Look below for the line containing "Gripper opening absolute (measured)"; from there through the line containing "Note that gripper", both lines included, please set down each line exactly and nothing else.

━━━━━ GIVEN MATERIAL

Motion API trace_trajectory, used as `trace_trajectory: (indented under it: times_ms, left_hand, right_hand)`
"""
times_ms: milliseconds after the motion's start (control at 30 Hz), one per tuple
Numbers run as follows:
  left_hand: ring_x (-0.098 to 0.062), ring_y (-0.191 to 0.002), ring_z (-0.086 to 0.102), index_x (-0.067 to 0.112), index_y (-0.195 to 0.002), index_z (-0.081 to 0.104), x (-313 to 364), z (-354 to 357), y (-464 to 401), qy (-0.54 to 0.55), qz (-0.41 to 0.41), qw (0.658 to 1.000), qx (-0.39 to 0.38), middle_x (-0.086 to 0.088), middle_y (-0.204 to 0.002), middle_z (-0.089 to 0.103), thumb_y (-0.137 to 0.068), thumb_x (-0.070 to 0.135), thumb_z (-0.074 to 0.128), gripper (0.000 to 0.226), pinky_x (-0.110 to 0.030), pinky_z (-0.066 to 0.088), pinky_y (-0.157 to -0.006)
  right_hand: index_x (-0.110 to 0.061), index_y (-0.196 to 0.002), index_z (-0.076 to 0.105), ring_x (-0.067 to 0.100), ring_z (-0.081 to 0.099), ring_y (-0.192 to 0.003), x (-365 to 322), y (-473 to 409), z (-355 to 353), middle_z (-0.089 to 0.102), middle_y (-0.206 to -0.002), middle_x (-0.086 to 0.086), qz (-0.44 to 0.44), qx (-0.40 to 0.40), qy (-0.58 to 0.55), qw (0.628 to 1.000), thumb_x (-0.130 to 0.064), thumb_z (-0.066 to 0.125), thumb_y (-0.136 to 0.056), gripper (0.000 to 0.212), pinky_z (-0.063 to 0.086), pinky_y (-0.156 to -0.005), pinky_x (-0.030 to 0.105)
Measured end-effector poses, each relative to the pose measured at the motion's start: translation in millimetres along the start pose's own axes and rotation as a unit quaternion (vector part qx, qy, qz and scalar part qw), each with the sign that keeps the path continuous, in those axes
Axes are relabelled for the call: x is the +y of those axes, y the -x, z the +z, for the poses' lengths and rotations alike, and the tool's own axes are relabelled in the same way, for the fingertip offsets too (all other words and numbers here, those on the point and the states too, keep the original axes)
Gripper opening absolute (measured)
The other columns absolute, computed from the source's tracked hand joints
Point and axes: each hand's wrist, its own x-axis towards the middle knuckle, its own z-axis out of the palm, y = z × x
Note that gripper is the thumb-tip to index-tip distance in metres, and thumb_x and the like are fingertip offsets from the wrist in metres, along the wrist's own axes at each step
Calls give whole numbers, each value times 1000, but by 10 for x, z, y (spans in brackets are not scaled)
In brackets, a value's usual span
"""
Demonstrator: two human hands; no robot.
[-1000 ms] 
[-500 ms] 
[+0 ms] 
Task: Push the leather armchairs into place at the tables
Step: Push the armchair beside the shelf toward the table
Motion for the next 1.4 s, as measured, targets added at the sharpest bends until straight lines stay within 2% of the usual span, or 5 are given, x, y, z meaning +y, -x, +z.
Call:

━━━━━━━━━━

**EXERCISE OUTPUT**
Gripper opening absolute (measured)
The other columns absolute, computed from the source's tracked hand joints
Point and axes: each hand's wrist, its own x-axis towards the middle knuckle, its own z-axis out of the palm, y = z × x
Note that gripper is the thumb-tip to index-tip distance in metres, and thumb_x and the like are fingertip offsets from the wrist in metres, along the wrist's own axes at each step

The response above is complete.